The victims were in an apartment in Al Fakher, in the southern district of Qataba, Al- Daleh province. One of the injured children lost her entire family in the explosion. After the attack, most injured were brought to a hospital supported by Save the Children.
Save the Children, whose staff treated some of the casaulties, said one of the wounded children had lost her entire family in the explosion. The aid group called for an urgent investigation into the attack on the civilian area and said it "simply cannot accept that such an atrocity is carried out with impunity."
"Attacks like this happen almost on a daily basis – the use of explosive weapons in populated areas is sadly all too common in the Yemen conflict... Only yesterday four children were killed in another attack in Amran that killed an entire family, including a pregnant mother," Tamer Kirolos, Country Director for Save the Children in Yemen, said.
"These children should not be victims of this conflict. Yet, they have paid the highest price imaginable.
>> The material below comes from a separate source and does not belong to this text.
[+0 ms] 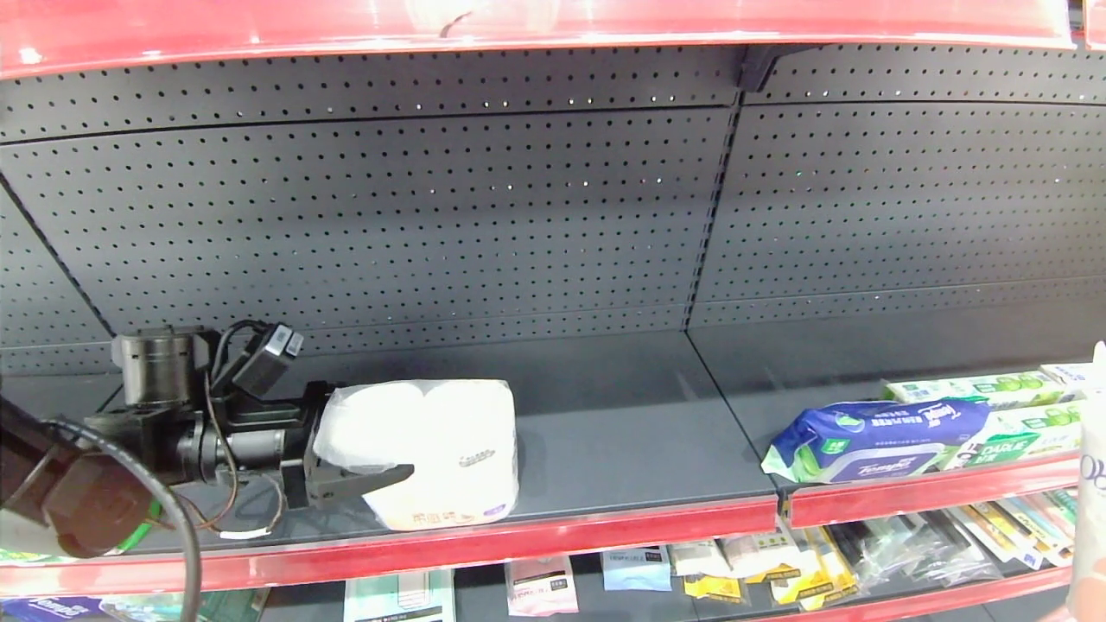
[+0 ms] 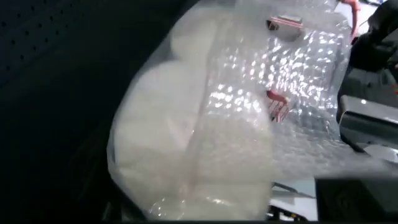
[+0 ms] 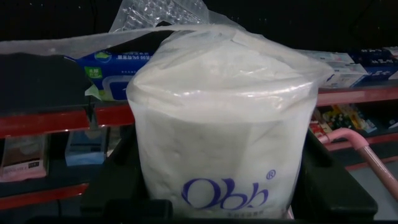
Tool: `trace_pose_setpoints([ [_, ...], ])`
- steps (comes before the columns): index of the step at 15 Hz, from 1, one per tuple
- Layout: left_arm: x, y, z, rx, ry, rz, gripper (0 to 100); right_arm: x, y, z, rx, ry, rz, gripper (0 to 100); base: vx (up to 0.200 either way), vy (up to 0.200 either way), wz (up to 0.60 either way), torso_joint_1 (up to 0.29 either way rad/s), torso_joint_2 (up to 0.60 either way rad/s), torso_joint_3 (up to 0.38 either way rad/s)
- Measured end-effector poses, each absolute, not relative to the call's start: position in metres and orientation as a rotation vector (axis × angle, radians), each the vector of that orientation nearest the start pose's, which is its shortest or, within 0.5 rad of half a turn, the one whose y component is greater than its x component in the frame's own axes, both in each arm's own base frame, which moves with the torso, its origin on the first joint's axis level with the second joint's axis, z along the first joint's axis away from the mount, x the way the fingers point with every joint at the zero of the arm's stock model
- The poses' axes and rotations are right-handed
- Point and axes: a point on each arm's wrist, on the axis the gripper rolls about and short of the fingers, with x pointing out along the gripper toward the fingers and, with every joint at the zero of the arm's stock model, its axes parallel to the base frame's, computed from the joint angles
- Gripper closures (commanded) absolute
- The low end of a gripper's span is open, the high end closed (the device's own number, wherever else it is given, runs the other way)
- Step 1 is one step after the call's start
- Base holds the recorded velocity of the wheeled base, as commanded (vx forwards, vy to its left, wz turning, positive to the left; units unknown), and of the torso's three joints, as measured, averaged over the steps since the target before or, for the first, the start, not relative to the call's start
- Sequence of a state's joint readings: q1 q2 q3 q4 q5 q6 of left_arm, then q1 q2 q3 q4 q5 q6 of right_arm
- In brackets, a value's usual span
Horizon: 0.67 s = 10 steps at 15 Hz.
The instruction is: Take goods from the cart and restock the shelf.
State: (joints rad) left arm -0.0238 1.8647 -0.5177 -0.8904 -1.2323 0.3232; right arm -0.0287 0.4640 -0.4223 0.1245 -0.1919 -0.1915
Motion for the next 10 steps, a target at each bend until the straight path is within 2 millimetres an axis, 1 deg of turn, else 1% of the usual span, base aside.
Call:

We’re calling for an independent investigation into the attack and for perpetrators to be held to account."
The coalition could not be immediately reached for comment.
The raid came days after the Houthis offered to halt drone and missile attacks on Saudi Arabia as part of efforts to end Yemen's ongoing civil war.
The group claimed responsibility for attacks on Saudi oil installations that knocked out half of Riyadh's oil production.
The United States and Saudi Arabia, however, blamed Iran, saying the strikes were carried out with advanced cruise missiles and drones.
Britain also claimed that the Saudi oil facility attacks were not perpetrated by Houthi rebels.
Tuesday's air strikes on Qatabah, in southern Yemen's Daleh province, which is partly controlled by the Houthis, marked the first major attack believed to have been carried out by the coalition since the group's offer was made.
Saudi Arabia had given a cautious response on Saturday to the Houthis' offer to de-escalate.
"We judge other parties by their deeds, actions and not by their words, so we will see (whether) they actually do this or not," said Saudi Minister of State for Foreign Affairs Adel al-Jubeir.
"Regarding what prompted them to do this... we have to do more intensive studies," he said at a news conference in Riyadh.
The UN Special Envoy for Yemen Martin Griffiths welcomed the rebels' proposal, saying it could bring an end to the bloody conflict.
Its implementation "in good faith could send a powerful message of the will to end the war", he said.
Tens of thousands of people, most of them civilians, have been killed since Saudi Arabia and its allies intervened in March 2015 in support of the beleaguered government after the rebels captured the capital Sanaa.
The fighting has left 24.1 million - more than two-thirds of the population - in need of aid.
The United Nations has described Yemen as the world's worst humanitarian crisis.